Traditional Native American ceremonies are still practiced by many tribes and bands, and the older theological belief systems are still held by many of the traditional people. Many Plains tribes have sweatlodge ceremonies, though the specifics of the ceremony vary among tribes. Fasting, singing and prayer in the ancient languages of their people, and sometimes drumming, and dancing are also common.

The Midewiwin Lodge is a traditional medicine society based on the oral traditions and prophesies of the Ojibwa (Chippewa) and related tribes.
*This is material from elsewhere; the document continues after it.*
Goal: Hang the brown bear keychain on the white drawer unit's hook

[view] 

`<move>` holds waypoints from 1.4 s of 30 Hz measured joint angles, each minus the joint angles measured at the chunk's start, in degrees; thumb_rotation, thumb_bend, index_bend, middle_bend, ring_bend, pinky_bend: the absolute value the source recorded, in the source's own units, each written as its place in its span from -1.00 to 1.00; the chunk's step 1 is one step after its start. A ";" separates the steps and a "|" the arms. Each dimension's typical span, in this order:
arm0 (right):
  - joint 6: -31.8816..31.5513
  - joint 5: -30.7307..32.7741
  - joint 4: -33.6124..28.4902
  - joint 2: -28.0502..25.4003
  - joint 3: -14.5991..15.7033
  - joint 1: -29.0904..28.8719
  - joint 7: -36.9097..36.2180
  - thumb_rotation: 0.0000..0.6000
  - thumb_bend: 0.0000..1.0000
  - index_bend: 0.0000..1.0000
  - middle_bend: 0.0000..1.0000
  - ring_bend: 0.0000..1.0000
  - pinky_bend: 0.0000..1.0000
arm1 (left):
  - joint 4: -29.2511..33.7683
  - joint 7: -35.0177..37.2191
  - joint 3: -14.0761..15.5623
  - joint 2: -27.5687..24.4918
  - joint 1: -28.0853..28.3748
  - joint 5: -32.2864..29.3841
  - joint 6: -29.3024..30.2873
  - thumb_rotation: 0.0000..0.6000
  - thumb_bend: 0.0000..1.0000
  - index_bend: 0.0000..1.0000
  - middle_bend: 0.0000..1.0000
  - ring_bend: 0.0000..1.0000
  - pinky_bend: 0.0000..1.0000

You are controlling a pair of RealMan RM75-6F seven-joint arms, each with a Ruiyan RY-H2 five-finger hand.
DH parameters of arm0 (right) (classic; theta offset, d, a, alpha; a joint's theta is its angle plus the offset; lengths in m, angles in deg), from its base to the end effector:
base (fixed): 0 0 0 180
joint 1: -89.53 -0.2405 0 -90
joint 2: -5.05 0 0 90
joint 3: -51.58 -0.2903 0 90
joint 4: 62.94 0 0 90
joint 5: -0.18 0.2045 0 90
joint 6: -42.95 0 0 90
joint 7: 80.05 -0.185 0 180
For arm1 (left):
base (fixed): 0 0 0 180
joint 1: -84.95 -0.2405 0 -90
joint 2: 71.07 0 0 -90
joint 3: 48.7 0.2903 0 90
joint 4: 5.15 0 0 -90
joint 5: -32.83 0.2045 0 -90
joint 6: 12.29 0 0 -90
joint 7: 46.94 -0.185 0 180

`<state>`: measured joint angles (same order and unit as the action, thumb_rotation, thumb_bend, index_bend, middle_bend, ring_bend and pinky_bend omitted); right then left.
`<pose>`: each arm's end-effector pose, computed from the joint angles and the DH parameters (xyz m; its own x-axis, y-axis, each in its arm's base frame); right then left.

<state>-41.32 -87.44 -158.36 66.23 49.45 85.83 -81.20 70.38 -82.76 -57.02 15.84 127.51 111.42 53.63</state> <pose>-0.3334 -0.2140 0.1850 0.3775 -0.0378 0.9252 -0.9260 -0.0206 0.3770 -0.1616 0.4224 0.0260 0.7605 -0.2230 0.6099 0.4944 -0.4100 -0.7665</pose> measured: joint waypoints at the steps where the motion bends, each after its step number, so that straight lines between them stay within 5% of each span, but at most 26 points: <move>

Another significant, though more recent, religious body among some Native Americans is the Native American Church. It is a syncretistic religion incorporating elements of Native spiritual practice from a number of different tribes. Some varieties also include elements from Christianity, while others do not. Its main rite is the peyote ceremony. Some tribes' traditional religious beliefs included Wakan Tanka. In the American Southwest, especially New Mexico, a syncretism between the Catholicism brought by Spanish missionaries and the Indigenous religions is common; the religious drums, chants, and dances of the Pueblo people are regularly part of Masses at Santa Fe's Saint Francis Cathedral. Native American-Catholic syncretism is also found elsewhere in the United States. (e.g., the National Kateri Tekakwitha Shrine in Fonda, New York and the National Shrine of the North American Martyrs in Auriesville, New York).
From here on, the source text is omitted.